This week’s news roundup focuses on looking ahead for how we can continue to improve public health and make healthcare more effective and accessible for all.
In America, the death rate for pregnant women is increasing at a rate higher than every other developed country. This problem originates with structural racism, and worsens from health conditions and poverty. #BumpDay called attention to these unacceptable disparities. [via Forbes]
The Marshall Project has been monitoring the rate of COVID-19 in prisons. By July 21, there were over 70,000 cases confirmed, and over 700 deaths, highlighting the impact of the virus in correctional facilities. [via The Marshall Project]
The next generation of testing will focus on speed. While a faster test might have somewhat lower accuracy, the ability to test large groups of people more frequently might be the only way we can move forward. [via NPR]
A helpful break down of what it really means to get an antibody test, and what a positive or negative result might imply. [via City Limits]

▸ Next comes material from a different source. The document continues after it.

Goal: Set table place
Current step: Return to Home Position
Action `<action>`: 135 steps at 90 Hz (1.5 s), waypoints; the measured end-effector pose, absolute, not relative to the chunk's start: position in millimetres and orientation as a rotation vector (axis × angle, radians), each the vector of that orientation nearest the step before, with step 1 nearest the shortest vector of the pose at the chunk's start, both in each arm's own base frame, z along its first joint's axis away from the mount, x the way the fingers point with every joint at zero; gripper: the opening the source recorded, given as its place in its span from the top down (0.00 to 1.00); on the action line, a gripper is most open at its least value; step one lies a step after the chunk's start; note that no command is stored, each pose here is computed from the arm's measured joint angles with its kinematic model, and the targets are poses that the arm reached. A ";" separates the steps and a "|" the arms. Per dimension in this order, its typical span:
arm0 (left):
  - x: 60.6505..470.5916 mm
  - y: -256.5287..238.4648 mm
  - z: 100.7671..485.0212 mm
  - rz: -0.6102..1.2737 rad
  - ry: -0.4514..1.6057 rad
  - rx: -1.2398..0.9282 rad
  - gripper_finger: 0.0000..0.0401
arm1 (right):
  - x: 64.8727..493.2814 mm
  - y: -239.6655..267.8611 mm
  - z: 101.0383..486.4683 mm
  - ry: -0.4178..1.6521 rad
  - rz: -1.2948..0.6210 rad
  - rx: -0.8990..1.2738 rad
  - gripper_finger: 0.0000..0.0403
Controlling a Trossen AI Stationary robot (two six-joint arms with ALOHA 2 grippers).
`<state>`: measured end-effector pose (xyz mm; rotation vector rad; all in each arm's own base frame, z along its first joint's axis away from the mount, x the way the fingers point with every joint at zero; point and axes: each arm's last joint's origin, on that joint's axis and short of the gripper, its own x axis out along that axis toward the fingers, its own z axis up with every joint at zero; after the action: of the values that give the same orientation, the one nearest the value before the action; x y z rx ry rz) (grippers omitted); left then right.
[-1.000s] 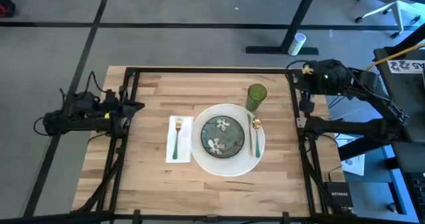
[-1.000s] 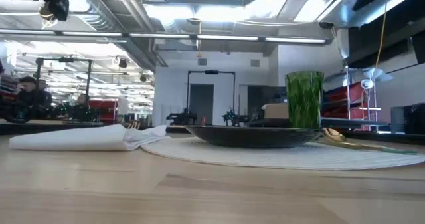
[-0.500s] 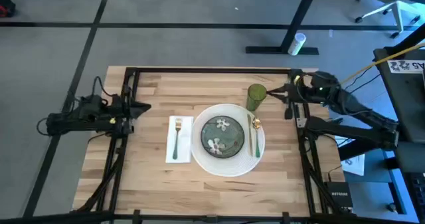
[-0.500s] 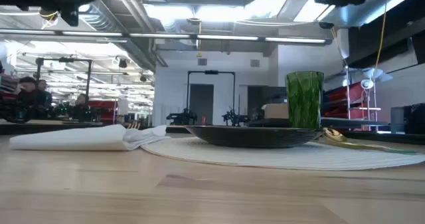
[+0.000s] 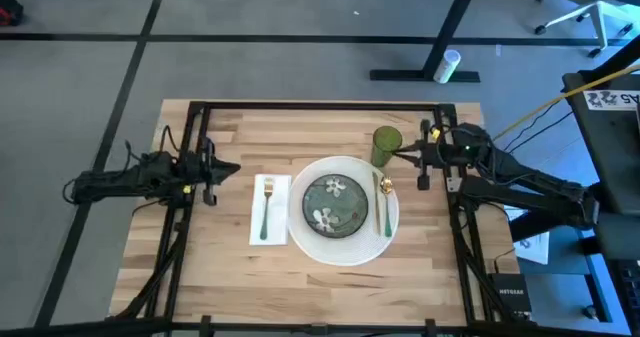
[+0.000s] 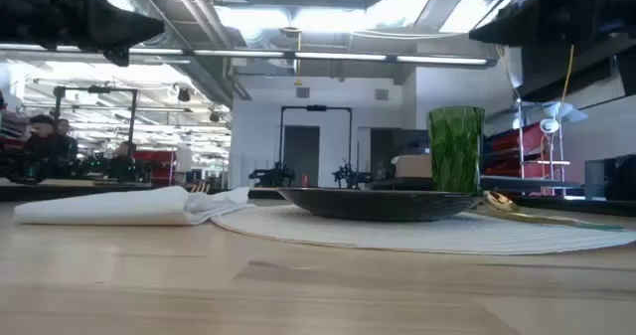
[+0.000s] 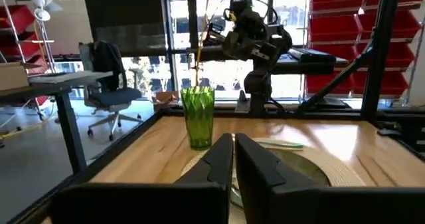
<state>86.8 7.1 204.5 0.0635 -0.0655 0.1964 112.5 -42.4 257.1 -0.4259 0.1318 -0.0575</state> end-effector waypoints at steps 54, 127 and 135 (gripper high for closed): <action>87.1 7.1 203.4 0.196 -0.058 0.071 1.00 | 92.7 -36.2 183.4 -0.122 -0.230 -0.502 1.00; 95.9 10.5 171.0 0.303 -0.039 0.091 1.00 | 101.2 -9.6 163.5 0.081 -0.189 -0.501 1.00; 95.9 10.5 171.1 0.304 -0.039 0.100 1.00 | 101.3 -7.8 163.8 0.077 -0.188 -0.502 1.00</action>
<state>95.9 10.5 171.1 0.1002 -0.0387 0.3036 101.3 -7.8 163.8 -0.5017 0.0771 -0.1884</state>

Malone Mukwende, a 20-year-old medical student, noticed a pattern of being unable to translate how symptoms looked on darker skin tones. Alongside two of his professors, he wrote and published Mind the Gap: A Handbook of Clinical Signs in Black and Brown Skin, the title inspired by the London subway systems tagline of “Mind the Gap” calling out that if they didn’t take immediate action it continue to put people in danger. [via The Washington Post]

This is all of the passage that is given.